One thing that I stumbled onto recently was, how the Gimp handles internationalization - through an interesting hack :

They (or rather, Marc Lehmann) introduce a special sub _ (underscore), and that sub does the lookup on whole phrases. This keeps the source code relatively clean, as your code is not cluttered with translate_message() calls, but every (translatable) string is prefixed by _ "foo".

There are some complications to this matter, as the automagic source code scanning only works for _ "..." and not for qq{} constructs, also, it dosen't allow for any context-sensitive stuff like 1 file found vs. 2 files found.
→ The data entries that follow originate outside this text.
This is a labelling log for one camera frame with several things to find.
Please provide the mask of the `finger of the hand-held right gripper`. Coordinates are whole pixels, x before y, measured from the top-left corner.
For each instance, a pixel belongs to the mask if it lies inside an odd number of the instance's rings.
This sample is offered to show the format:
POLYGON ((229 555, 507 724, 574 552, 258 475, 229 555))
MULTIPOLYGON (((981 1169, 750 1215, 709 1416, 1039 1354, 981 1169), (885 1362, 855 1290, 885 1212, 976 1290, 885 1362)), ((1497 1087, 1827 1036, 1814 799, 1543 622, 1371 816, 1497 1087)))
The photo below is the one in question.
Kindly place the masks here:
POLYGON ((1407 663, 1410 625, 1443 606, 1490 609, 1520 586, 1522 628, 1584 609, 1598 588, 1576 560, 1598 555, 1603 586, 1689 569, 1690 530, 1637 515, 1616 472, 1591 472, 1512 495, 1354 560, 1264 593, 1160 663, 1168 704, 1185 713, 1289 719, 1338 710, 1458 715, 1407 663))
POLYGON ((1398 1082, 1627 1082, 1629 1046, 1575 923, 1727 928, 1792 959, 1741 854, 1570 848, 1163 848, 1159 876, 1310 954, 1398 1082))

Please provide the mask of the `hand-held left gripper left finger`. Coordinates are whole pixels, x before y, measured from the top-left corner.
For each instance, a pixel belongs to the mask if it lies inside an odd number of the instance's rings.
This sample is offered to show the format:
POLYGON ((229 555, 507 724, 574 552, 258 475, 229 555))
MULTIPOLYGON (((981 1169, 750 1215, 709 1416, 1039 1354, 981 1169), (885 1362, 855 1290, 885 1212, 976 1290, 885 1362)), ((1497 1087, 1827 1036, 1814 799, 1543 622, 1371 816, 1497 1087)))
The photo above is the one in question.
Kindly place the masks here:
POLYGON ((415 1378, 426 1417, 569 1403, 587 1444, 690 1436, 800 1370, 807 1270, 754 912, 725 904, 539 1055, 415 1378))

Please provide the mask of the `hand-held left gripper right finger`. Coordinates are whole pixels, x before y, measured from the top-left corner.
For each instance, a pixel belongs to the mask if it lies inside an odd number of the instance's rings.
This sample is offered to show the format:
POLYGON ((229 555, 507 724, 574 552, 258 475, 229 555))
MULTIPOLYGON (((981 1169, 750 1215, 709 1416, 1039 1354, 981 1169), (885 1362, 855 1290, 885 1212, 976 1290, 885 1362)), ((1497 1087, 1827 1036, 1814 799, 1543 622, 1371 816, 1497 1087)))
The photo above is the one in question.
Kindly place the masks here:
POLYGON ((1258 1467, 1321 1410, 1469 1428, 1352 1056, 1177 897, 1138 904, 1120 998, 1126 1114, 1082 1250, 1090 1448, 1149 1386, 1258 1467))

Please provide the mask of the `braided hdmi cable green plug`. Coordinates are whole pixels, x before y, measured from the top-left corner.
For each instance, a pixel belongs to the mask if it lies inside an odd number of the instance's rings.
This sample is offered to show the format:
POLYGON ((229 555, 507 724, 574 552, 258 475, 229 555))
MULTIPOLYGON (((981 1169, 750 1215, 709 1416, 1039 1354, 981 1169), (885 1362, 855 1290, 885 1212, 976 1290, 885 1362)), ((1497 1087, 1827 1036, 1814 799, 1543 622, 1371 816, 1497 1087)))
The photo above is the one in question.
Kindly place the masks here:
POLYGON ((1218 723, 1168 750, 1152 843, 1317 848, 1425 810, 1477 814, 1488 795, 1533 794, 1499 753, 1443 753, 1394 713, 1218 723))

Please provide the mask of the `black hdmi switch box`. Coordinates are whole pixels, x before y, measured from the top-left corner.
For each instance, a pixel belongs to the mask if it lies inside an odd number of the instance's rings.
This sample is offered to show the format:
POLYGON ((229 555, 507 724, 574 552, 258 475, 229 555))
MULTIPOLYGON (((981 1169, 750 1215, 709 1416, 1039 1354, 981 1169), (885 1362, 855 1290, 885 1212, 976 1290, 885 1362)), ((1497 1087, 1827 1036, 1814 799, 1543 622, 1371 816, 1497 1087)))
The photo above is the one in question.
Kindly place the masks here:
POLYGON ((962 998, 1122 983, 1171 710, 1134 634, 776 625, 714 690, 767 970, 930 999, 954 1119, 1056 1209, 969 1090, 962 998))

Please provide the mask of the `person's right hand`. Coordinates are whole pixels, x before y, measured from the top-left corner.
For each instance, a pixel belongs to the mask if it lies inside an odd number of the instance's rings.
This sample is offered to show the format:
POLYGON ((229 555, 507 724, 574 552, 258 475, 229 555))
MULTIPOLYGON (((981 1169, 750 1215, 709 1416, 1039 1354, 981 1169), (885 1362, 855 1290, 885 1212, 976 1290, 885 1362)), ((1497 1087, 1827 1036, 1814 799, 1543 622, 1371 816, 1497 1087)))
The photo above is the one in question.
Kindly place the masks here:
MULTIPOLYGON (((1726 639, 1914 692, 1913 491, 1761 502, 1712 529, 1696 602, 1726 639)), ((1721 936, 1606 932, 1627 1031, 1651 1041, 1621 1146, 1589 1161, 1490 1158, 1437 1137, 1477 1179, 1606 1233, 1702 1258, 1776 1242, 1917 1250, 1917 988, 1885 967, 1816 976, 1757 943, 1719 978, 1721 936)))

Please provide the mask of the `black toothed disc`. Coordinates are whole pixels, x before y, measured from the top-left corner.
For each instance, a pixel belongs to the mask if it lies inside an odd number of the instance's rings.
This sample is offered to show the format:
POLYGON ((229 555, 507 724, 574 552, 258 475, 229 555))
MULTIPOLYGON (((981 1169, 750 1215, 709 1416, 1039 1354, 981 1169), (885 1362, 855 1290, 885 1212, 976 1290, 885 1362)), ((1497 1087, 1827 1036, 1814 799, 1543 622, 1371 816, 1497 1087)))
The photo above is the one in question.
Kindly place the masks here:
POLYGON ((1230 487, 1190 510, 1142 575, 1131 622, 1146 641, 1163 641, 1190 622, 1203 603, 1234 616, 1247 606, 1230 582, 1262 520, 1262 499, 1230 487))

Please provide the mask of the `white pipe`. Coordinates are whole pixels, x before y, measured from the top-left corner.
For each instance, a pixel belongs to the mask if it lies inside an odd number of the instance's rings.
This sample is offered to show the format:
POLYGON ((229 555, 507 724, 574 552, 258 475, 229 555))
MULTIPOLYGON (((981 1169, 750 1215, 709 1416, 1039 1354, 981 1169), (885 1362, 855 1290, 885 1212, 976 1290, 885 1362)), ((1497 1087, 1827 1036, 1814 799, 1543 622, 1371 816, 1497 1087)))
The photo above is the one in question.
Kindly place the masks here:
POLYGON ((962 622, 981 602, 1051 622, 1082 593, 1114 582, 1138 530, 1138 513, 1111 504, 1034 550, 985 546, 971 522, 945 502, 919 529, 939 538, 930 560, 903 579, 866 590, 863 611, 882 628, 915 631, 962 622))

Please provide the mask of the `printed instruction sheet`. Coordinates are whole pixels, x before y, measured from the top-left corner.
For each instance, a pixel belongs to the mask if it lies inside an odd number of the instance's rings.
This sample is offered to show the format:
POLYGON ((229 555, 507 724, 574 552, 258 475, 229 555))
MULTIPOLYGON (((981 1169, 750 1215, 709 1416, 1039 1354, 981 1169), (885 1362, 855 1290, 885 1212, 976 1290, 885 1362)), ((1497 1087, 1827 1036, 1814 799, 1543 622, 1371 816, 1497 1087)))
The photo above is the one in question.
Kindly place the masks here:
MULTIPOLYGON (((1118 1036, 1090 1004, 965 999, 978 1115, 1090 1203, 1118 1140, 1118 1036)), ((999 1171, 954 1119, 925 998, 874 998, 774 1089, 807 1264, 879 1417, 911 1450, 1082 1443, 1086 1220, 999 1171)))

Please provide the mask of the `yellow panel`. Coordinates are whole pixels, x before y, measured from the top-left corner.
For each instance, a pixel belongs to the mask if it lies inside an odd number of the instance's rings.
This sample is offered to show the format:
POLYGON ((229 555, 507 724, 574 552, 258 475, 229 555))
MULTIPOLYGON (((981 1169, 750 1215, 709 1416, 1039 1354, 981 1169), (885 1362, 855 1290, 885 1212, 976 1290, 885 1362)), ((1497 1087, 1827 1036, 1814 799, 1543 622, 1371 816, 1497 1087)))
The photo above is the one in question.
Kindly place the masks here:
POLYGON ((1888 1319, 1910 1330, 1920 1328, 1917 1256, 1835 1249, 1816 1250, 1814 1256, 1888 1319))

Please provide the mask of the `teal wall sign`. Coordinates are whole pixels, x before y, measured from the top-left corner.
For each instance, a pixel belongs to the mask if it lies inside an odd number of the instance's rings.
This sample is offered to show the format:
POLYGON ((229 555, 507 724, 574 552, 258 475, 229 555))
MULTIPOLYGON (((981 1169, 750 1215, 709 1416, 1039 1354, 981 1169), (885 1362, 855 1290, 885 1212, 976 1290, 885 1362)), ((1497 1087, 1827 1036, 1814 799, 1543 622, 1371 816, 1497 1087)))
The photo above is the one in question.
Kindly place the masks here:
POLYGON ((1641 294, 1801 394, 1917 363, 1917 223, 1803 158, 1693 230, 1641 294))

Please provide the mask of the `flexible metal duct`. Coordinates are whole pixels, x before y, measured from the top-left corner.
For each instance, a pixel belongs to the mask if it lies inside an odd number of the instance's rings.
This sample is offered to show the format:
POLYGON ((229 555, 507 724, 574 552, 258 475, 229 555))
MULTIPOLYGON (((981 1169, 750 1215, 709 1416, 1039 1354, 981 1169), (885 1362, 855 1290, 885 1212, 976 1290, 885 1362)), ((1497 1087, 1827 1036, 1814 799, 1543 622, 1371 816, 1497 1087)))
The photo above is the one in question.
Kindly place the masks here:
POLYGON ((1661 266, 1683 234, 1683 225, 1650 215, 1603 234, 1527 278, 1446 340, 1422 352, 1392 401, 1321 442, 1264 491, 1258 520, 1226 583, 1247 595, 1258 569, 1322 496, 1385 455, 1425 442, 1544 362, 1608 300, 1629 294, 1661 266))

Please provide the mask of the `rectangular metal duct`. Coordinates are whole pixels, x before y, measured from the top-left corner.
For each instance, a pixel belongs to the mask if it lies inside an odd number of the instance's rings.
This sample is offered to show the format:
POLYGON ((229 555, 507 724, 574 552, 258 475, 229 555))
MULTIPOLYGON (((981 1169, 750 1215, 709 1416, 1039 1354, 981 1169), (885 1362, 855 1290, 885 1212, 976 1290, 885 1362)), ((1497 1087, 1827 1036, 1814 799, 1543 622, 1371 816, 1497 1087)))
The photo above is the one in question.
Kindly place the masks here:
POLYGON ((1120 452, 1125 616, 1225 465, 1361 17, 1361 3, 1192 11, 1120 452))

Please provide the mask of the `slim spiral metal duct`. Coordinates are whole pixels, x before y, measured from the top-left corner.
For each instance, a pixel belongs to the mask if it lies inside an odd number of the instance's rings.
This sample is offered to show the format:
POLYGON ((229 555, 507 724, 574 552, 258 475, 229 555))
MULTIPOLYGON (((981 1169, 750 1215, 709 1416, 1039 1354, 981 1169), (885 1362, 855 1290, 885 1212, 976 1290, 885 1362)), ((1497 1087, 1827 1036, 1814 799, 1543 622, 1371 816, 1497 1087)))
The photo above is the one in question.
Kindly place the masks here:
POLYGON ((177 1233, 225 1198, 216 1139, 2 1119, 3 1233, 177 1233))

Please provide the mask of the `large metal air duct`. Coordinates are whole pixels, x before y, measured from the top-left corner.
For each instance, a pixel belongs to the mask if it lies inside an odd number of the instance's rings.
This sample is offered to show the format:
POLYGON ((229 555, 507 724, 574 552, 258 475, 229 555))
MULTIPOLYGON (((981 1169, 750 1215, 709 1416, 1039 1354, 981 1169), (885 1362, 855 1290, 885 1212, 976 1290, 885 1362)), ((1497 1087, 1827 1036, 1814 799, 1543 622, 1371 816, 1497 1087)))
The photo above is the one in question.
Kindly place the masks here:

It allows for sprintf placeholders, something I urge you to allow too, as the construction of sentences varies enough to make hardcoded string construction ugly/awkward for the user.

This sentence based approach has the drawback that you have to scan the source code and then translate all those sentences, but it has the advantage that you keep readable (english) error messages in your code, and these can be used as the defaults, if no translation is found.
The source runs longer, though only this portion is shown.